Douglas explained as the government of Canada historically ignored Métis land rights, many individuals agreed to scrip certificates, which stripped them of their Indigenous title in exchange for land or money. He said these documents were difficult to navigate as most Métis did not know how to read or write. “The scrip regime defrauded Métis of our treaty and Indigenous rights,” Douglas said. “This loss has had a negative impact on Métis culture and continues to impact the health and well-being of the Métis population.”

Douglas went on to explain some of Métis peoples’ rich history and how it has contributed to inequitable access to health services. Through military and political conquest, colonizers displaced Métis peoples, resulting in demographic shifts among their population in 1885. “Métis people found themselves without a landbase. Without a landbase and without an economy, marginalised at the fringes of society,” Douglas noted. 

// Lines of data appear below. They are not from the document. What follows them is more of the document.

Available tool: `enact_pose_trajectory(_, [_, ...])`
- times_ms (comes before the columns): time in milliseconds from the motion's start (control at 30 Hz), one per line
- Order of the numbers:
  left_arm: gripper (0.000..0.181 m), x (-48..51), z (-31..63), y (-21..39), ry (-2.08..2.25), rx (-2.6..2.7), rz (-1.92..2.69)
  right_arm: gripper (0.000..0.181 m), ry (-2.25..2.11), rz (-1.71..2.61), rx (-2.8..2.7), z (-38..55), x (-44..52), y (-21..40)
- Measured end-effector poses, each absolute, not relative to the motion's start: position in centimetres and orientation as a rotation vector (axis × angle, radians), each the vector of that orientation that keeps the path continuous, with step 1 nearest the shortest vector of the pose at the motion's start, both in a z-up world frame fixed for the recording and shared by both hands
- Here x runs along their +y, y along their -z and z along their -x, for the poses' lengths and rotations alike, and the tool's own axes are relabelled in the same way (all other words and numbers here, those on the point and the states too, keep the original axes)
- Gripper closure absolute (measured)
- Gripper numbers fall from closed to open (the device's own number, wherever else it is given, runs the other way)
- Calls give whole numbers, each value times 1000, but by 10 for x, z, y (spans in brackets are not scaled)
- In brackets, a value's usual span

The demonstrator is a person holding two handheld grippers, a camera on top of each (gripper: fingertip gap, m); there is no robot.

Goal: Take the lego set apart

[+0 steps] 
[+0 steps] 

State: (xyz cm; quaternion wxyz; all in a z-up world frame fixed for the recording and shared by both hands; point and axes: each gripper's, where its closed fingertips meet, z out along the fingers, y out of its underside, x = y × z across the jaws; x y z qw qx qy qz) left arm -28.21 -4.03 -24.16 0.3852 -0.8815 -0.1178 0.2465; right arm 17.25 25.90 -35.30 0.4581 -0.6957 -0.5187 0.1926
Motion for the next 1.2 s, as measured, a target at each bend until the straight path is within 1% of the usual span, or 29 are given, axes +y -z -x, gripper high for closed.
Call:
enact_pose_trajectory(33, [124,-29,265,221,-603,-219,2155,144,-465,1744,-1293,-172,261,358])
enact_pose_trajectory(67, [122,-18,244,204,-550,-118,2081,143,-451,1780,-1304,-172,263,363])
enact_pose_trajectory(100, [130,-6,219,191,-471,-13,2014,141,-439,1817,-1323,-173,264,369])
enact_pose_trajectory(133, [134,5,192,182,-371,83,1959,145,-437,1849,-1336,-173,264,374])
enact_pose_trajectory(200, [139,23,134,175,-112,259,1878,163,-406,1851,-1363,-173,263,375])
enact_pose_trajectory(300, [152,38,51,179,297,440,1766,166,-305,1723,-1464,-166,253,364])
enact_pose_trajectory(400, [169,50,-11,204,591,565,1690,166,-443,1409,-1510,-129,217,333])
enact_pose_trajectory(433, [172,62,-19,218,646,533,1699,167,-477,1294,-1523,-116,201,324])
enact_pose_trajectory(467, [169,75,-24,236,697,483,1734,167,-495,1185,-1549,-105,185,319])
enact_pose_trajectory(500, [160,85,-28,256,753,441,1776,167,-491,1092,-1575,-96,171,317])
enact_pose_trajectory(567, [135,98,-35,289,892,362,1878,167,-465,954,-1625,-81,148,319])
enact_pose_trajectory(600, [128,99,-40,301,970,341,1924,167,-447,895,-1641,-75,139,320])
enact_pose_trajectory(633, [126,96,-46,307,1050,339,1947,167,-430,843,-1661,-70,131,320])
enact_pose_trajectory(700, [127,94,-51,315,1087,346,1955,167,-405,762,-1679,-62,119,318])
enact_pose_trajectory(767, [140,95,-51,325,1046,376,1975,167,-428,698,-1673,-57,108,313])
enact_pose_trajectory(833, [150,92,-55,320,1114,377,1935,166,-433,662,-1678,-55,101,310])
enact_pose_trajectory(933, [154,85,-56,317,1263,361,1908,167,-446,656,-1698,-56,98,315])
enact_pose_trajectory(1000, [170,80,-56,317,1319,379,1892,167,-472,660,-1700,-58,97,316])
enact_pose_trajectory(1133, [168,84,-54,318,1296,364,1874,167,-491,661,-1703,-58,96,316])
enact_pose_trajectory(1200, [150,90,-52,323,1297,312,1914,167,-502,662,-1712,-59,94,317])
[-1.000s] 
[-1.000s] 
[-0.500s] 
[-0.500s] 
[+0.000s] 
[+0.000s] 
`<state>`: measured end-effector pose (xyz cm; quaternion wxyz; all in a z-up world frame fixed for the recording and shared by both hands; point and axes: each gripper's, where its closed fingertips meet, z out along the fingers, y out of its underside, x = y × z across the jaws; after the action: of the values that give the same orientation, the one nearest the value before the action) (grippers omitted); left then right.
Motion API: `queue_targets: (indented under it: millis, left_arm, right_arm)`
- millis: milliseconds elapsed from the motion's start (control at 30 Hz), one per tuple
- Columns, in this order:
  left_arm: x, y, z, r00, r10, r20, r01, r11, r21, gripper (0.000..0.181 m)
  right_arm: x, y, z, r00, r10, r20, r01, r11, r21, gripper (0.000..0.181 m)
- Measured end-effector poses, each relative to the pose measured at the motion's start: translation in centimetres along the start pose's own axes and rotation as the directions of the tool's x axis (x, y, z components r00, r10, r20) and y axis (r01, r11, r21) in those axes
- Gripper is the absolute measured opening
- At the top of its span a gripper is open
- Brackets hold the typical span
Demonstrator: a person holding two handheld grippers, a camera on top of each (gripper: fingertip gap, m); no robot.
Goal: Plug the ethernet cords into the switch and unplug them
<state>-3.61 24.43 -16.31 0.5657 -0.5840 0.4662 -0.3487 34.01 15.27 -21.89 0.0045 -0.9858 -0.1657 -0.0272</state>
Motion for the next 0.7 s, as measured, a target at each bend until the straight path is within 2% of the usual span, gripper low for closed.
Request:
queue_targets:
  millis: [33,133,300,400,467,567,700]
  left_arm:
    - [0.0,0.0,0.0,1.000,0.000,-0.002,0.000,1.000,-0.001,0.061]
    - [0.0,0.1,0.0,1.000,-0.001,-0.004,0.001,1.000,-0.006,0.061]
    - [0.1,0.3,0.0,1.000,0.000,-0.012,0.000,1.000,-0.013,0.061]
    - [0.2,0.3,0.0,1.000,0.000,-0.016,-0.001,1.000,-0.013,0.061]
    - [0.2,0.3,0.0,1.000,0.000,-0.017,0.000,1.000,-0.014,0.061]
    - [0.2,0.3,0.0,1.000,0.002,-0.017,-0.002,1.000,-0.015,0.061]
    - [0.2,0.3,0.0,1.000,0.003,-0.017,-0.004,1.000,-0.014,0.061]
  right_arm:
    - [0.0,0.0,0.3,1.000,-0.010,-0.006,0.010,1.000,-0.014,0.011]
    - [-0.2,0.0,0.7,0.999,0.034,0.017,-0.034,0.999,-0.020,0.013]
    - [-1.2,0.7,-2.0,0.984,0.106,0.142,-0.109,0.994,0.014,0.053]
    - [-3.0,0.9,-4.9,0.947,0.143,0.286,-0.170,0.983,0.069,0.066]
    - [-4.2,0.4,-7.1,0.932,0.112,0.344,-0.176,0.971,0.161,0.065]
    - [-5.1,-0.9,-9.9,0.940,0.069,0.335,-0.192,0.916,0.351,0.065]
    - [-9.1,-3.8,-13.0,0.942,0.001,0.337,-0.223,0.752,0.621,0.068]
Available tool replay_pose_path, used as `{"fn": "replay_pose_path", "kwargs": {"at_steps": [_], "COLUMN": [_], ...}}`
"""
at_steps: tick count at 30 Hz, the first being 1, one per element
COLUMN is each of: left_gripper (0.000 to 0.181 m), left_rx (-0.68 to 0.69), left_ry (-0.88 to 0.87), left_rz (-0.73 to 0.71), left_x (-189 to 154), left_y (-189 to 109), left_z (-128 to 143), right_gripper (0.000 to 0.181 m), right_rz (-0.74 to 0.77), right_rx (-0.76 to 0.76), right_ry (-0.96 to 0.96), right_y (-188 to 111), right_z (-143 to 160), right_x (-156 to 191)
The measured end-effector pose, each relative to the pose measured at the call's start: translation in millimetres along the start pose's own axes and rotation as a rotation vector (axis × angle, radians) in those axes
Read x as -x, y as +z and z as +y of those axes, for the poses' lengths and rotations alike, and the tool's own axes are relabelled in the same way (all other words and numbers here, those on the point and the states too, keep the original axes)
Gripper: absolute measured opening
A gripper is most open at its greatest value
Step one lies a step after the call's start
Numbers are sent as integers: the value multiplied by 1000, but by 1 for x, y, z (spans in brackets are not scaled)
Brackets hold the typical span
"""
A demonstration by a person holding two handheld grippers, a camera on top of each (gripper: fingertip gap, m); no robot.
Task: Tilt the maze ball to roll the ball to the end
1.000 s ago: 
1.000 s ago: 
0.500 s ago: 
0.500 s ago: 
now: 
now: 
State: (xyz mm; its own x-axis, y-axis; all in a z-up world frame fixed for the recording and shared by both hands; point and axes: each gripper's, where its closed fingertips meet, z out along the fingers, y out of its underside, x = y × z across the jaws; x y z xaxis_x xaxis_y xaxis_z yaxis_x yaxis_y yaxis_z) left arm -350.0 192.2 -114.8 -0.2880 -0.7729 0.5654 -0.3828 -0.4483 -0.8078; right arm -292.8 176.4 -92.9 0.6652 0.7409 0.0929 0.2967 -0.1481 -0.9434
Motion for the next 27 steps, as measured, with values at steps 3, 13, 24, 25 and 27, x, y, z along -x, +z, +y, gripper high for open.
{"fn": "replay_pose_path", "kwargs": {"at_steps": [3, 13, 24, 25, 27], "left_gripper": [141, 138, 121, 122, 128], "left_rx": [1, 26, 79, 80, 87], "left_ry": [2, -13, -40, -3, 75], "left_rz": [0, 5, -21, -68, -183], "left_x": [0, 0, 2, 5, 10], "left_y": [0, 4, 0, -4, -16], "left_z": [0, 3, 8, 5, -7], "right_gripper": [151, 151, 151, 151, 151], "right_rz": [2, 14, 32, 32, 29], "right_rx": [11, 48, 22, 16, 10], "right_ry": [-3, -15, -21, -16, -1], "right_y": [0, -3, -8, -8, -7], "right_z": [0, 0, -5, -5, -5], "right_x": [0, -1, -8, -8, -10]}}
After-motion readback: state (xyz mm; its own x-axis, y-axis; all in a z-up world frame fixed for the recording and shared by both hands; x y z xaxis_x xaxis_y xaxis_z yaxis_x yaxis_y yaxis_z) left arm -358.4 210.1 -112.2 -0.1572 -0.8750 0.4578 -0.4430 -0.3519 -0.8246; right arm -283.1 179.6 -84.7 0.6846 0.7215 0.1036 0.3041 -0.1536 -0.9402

In the 1900s, this was often still true. “Even though there were public schools in these areas, Métis could not attend because there was such a remarkable amount of racism,” he said. Residential schools were in operation long before and after this period, with attendance becoming mandatory in 1920 under the Indian Act.

In 1936, Métis peoples were still not afforded health benefits and many lived far away from doctors or did not possess the financial means to go see one. Douglas’ presentation featured a quotation by Diedre Desmarais that noted “the colonization of Aboriginal peoples created the circumstance whereby poverty became an inevitable consequence [ . . . ] colonization created the conditions for inequitable access to health care and services.

“I joke sometimes, Métis is the best kept secret in BC, but it’s because our history is not often told,” said Douglas. “We become invisible.”